(What is required) Please give, word for word, the line containing "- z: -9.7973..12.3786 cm" and every line that comes after it in the data below.

Source data START

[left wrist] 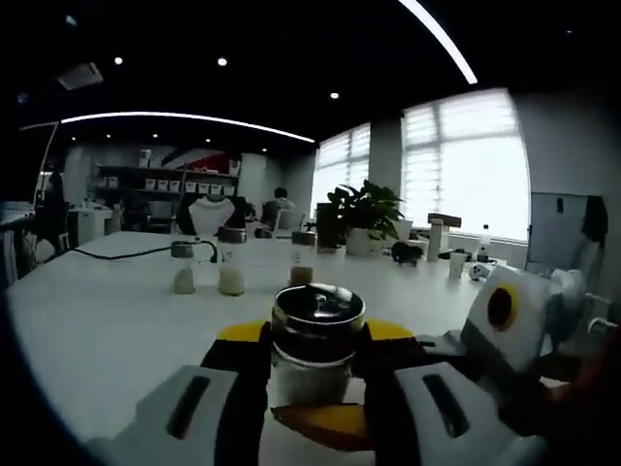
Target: Rotate the seasoning bottle until the label or dispensing opening points toward the visible target arrow and the bottle remains upright within the marked orientation range
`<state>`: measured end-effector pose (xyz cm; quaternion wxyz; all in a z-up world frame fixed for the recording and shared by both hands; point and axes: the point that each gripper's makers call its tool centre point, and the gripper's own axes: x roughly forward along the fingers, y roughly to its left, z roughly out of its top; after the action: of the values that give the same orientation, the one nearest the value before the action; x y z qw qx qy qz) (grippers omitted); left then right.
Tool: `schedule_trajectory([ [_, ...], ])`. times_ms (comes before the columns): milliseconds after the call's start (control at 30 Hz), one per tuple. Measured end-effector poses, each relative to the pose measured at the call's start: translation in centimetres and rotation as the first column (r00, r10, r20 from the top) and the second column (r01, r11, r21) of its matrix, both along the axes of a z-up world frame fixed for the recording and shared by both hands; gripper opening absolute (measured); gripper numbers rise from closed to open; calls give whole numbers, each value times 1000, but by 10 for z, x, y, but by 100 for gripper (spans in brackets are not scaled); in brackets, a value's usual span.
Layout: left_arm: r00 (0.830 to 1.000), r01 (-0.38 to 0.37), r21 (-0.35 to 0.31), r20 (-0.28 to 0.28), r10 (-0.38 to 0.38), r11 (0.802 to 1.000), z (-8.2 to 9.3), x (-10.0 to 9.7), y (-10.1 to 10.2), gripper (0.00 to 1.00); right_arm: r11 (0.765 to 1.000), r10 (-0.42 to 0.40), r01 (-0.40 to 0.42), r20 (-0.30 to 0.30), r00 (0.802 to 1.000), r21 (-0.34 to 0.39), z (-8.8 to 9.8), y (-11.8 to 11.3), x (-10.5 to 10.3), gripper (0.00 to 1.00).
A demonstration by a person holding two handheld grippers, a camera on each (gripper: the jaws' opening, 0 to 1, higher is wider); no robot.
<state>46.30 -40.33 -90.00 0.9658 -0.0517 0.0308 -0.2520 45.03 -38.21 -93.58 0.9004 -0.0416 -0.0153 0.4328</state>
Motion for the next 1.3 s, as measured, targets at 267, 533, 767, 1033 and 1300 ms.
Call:
schedule_trajectory([
  [267,1000,-15,-1,26,15,1000,3,1,1,37,1000,-1,1,3,1000,12,3,0,1,31],
  [533,999,-10,0,39,10,1000,3,0,1,36,1000,10,-10,-9,1000,6,3,1,2,31],
  [767,999,-7,-14,39,8,1000,6,3,4,36,1000,23,-23,-8,1000,-12,5,3,4,31],
  [1033,999,-22,-11,45,22,1000,9,5,12,36,1000,29,-30,-42,999,-6,-2,2,3,33],
  [1300,995,-79,0,55,79,997,13,15,37,36,1000,16,-17,-66,998,0,-5,-7,2,34],
])
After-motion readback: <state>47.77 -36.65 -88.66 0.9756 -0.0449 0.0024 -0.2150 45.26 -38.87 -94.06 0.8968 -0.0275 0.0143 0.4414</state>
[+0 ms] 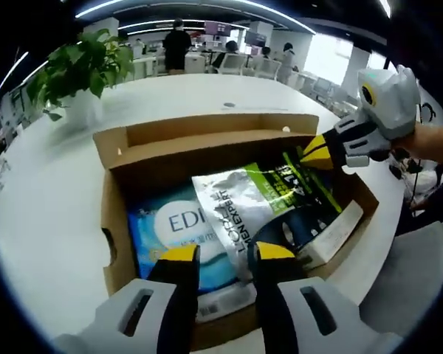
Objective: Operate the shoe box by opening the lid, removing the specified soft item, and placing it in the target area until the item is outside and the box remains undamaged.
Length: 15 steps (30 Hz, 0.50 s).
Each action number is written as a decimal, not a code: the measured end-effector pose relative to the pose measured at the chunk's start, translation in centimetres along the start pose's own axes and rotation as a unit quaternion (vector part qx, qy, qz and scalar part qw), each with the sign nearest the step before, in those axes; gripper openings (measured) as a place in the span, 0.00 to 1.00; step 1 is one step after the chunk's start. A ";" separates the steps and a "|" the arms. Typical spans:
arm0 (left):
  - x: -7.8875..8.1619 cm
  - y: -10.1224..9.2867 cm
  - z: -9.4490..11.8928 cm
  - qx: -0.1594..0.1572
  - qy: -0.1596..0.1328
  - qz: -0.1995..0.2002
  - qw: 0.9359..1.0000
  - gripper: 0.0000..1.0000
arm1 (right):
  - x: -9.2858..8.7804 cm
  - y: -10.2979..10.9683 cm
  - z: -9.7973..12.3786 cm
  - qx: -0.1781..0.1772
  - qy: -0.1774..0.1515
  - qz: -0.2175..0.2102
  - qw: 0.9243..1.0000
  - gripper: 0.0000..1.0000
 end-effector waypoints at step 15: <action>-0.1 -1.0 -0.5 -0.068 -0.001 0.065 0.996 0.14 | -0.9 0.0 -0.9 -0.001 0.013 0.010 1.000 0.00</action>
Point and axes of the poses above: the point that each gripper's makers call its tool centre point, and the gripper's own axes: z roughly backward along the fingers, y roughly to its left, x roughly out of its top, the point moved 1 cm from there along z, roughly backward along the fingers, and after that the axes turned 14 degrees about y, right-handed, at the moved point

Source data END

(Result)
  - z: -9.7973..12.3786 cm
  - qx: -0.1781..0.1772
  - qy: -0.1774..0.1515
  - qz: -0.2175..0.2102
  - qw: 0.9243..1.0000
  - gripper: 0.0000..1.0000
 end-effector waypoints at step 15: <action>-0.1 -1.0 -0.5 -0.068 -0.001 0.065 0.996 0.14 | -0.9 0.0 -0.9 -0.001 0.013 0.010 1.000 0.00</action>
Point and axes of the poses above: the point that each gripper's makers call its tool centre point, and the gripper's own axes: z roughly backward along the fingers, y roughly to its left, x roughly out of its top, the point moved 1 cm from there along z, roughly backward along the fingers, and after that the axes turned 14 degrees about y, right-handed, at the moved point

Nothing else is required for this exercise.